I am new to Snakemake, trying to port my BASH code to work with Snakemake rules. Disclaimer out of the way, I am attempting to demultiplex a fastq file with cutadapt in a shell block, using a fasta file with headers and adapter sequences. Samplenames matching the fasta headers are loaded in and specified as a wild card in rule all:
rule all:
input:
expand([os.path.join(outDir, "reads_trim.fq"),
os.path.join(outDir, "{name}.tmp")], name=samples_list)
The reads_trim file is a standard, concatenated fastq file (from Nanopore sequencing).
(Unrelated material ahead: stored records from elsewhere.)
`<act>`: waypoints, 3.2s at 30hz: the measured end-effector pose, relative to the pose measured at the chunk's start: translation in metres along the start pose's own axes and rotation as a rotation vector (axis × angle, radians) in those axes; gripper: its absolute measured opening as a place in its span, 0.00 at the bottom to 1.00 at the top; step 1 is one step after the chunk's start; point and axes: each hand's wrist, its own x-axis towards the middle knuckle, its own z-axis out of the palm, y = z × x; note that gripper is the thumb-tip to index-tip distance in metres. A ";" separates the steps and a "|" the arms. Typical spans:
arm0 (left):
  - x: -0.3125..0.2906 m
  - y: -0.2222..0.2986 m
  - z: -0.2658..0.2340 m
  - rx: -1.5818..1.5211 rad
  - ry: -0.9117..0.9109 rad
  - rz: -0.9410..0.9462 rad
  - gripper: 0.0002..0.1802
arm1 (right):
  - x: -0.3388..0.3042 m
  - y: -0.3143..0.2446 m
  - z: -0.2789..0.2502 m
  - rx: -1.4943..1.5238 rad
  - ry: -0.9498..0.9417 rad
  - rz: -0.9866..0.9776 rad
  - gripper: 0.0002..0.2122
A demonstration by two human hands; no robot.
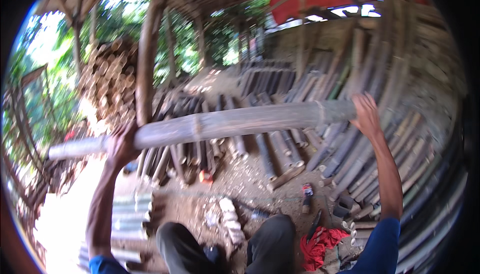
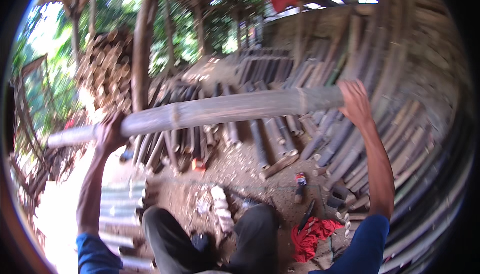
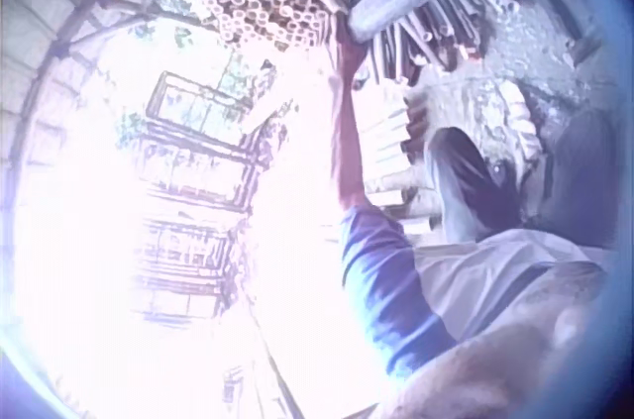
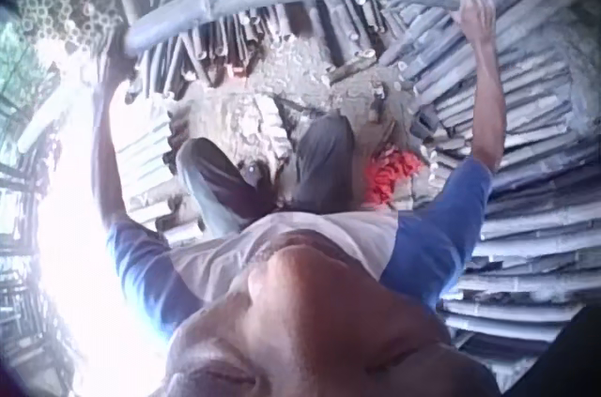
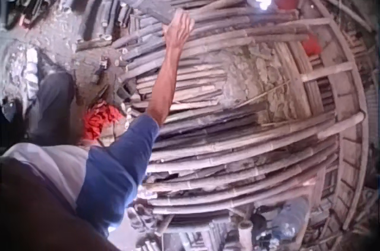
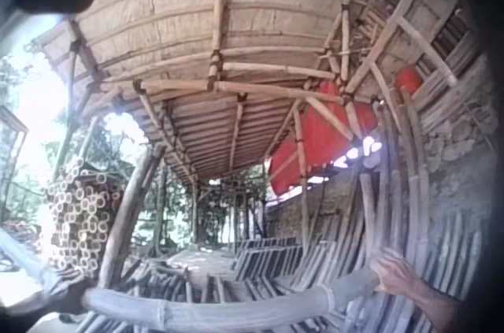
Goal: The person chops a notch into a bamboo pole using a large knife, then stands the pole up and sets it down before resuming the chopping.
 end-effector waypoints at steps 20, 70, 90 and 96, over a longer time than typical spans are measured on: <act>-0.324 -0.072 0.284 -0.040 -0.801 -0.141 0.14 | -0.279 -0.226 0.213 0.463 -1.052 -0.004 0.39; -0.380 -0.013 0.349 -1.753 0.261 -1.585 0.30 | -0.132 -0.488 0.306 1.018 -0.836 -0.123 0.35; -0.283 -0.128 0.474 0.485 -1.282 -0.419 0.23 | 0.063 -0.449 0.323 1.259 -0.794 -0.051 0.33; -0.351 -0.127 0.388 0.464 -0.928 -0.313 0.22 | 0.055 -0.463 0.349 1.326 -0.798 -0.049 0.31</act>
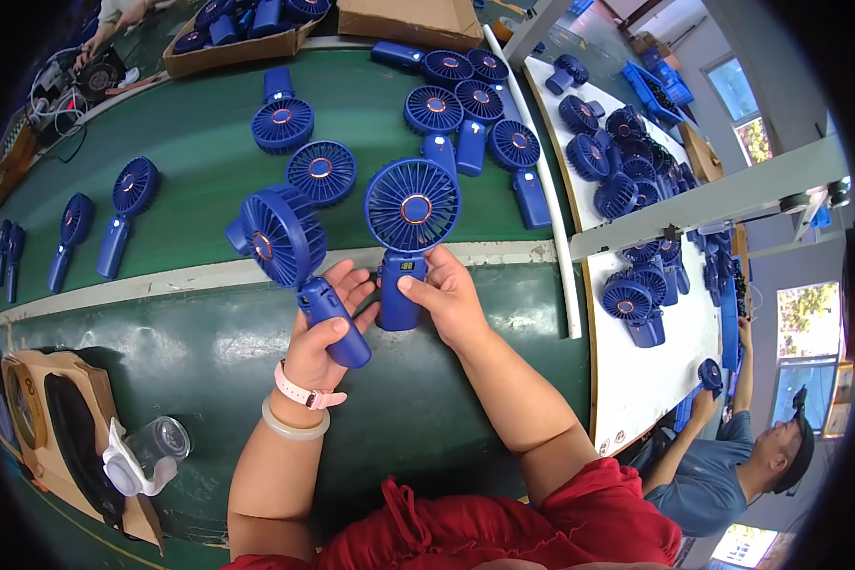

My problem is that this rule is run 12 times, since I have 12 samples in my "samples_list". I then get 12 output files, as I should, with correct naming, but they all contain the exact same. I wonder if output would be correct if it would run just once instead, but haven't found a way to force that behaviour.
rule demultiplex:
""" Demultiplex Nextera-styled barcodes using the compiled barcode fasta file """
input:
barcodeFile=os.path.join(outDir, "barcodes_used.fasta"),
fastqFile=os.path.join(outDir, "reads_trim.fq")
output: os.path.join(outDir, "{name}.tmp")
message: "Demultiplexing trimmed reads"
log: "logs/cutadapt/demultiplexing_{name}.log"
shell:
"""
cutadapt -e 0.20 -O 10 -m 15 -M 15 -g file:{input.barcodeFile} -o {output} {input.fastqFile}
"""
Any idea how to get the standard behaviour where one file goes in, x files come out with different output (where the adapter was found)?
I'm not familiar with cutadapt for demultiplexing but from a quick look at the docs, I think you want something along these lines (I simplified your original code):
rule all:
input:
expand("{name}.tmp", name= samples_list),
rule demultiplex:
input:
barcodeFile= "barcodes_used.fasta",
fastqFile= "reads_trim.fq"
output:
expand("{name}.tmp", name=samples_list),
shell:
r"""
cutadapt ... -g file:{input.barcodeFile} -o {{name}}.tmp {input.fastqFile}
"""
If the input reads_trim.fq
produces all the 12 output files in one shot, then
you need to list all the 12 outputs in the output
directive. I used the
expand()
function for that. Note that {{name}}.tmp
has double curly braces
to tell snakemake that it's not a wildcard but it's to be read exactly as
{name}
(as per cutadapt docs if I read them right).
By the way, are you sure that cutadapt can demultiplex Nanopore?